The Scallans' patterns were arrived at through consultation over panels - protable mock-ups of finished designs. "When we agreed on a pattern, we measured the rooms and came up with a cost estimate," says Lissfelt. "Then we did a board, so any revision of color schemes would be done before painting began."
After the design is agreed on, the patterns are traced from the board and cut into clear sheets of plastic. The sheets are taped to the room's wall, then Lissfelt and King hand-paint the designs using washable acrylics.
The Scallans ended up with an quasiart nouveau floral design on the dining room frieze and a rolling Victorian pattern on the frieze in the living room. king did the dining room; Lissfelt the living room. Both designs are original. The master boards were given to the Schallans to assure that there would be no duplication. The whole job took King and Lissfelt about 30 hours.
Materials cost only $5 or so, according to King, so time is the main determinant of price. Depending on how much design work is involved, stencilwork for several rooms can run from $100-500. Floor-stenciling is possible too, but Lissfelt and King don't do floors.
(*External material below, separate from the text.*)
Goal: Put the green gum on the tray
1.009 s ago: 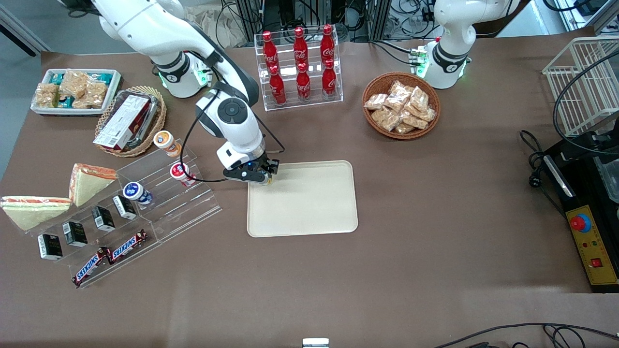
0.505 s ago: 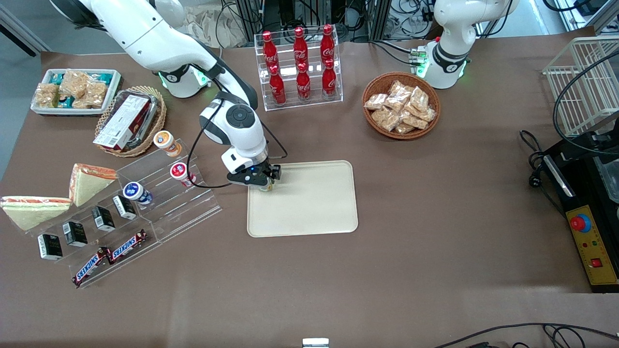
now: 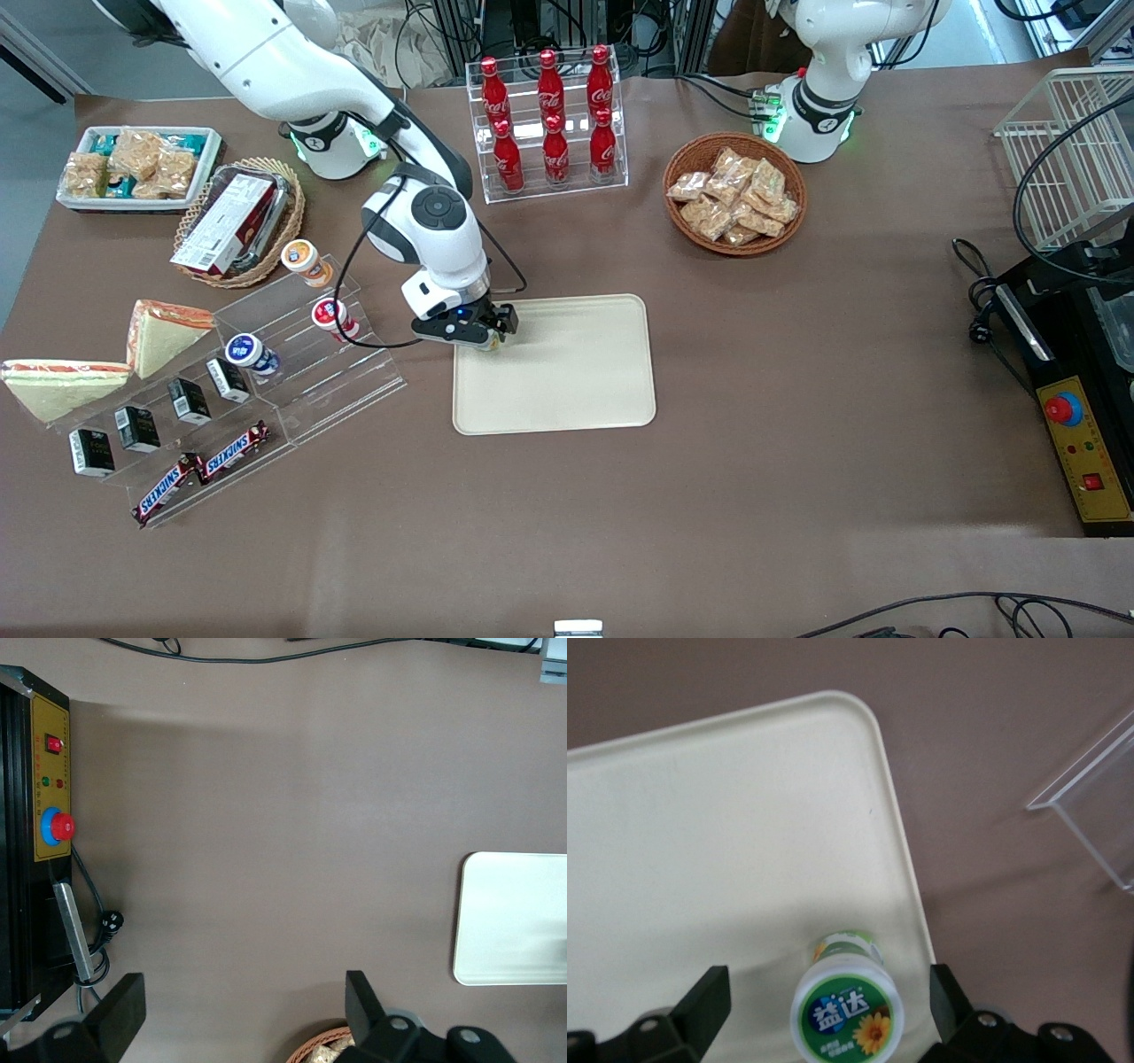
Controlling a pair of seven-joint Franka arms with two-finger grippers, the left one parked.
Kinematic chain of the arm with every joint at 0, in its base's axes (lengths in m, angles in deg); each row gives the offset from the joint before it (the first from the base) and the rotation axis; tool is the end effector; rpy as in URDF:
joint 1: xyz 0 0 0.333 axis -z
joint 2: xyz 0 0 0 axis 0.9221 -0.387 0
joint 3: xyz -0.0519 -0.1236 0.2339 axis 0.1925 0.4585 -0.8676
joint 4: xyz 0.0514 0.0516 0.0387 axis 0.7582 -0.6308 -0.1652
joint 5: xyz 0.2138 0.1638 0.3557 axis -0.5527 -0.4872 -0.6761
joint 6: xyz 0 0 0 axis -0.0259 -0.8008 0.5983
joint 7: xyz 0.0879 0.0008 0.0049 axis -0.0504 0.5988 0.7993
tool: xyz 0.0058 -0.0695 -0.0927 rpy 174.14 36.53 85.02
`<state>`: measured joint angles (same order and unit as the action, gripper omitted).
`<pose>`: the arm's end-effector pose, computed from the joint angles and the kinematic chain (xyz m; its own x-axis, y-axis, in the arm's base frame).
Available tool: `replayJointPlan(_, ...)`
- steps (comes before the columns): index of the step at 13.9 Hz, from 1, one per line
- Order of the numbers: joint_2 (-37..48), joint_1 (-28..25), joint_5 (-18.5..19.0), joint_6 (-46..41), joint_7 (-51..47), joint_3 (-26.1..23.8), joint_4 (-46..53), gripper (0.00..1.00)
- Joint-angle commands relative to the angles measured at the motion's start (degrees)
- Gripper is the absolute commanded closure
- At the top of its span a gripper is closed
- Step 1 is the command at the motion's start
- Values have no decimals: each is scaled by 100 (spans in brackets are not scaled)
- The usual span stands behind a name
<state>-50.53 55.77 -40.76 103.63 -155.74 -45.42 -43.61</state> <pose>0.4861 0.3783 0.1841 0.9631 -0.2137 0.1639 -0.2195 -0.9755 0.0180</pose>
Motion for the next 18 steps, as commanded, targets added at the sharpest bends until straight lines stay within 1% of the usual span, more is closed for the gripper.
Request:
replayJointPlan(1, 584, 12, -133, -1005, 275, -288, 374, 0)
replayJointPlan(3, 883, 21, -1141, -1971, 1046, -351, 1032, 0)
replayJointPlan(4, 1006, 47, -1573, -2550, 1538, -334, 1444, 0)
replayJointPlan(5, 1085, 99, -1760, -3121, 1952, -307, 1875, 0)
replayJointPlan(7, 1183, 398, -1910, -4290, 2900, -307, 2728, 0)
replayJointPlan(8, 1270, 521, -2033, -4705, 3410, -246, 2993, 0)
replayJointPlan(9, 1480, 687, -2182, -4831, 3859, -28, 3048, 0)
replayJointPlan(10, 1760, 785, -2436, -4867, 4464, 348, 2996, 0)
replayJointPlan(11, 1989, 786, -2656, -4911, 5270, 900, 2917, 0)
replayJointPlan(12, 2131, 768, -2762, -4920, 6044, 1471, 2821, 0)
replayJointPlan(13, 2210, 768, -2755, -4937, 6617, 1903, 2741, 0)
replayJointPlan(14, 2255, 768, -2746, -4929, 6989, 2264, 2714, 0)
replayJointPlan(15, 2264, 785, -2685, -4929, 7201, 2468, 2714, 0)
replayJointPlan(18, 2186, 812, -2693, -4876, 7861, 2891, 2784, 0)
"Not commercially. We teach (every semester through the Smithsonian Associates program), but we're never done floors commercially and we don't really want to, because there are so many steps involved. until we had done a floor and waited five years to see how it held up - well, we know this wall stenciling stands the test of time, but we're not so sure about floors," Lissfelt says.
"You know there really isn't any reason why they shouldn't hold up but until we find out, we hesitate to do it."
Wall stencils are not limited to application in Victorian or New England-style decors. Lissfelt and King decorated King's husband's downtown law office with square and angular patterns.
"It was an office in one of these big new office buildings," sayd King. "It obviously wouldn't have gone well with a Victorian pattern, but we had a very geometric design that was perfect for it."
Supplies for wall stenciling, which amount pretty much to brushes, razors, plastic sheets and acrylic paint, can be bought in most art stores. King and Lissfelt don't sell supplies or patterns.
"If someone gets in touch with us and is interested in stenciling, then we load the stuff you see here into the back of our station wagon and go out and visit them and talk about it," says Lissfelt.
Lissfelt and King can be reached at 533-7907.
King suggests "Early American Stencils on Walls and Furniture," by Janet Waring (New York: Dover Publications, 1937) for general reading, and "Early American Decorative Patterns," by Ellen Sabine (Princeton: Van Nostrand, 1962) for patterns and instruction. A more recent book: "The Art and Craff of Wall Stenciling," by Richard M. Bacon (New York: Funk & Wagnalls, 1977) includes instructions and patterns for stenciling walls and floors.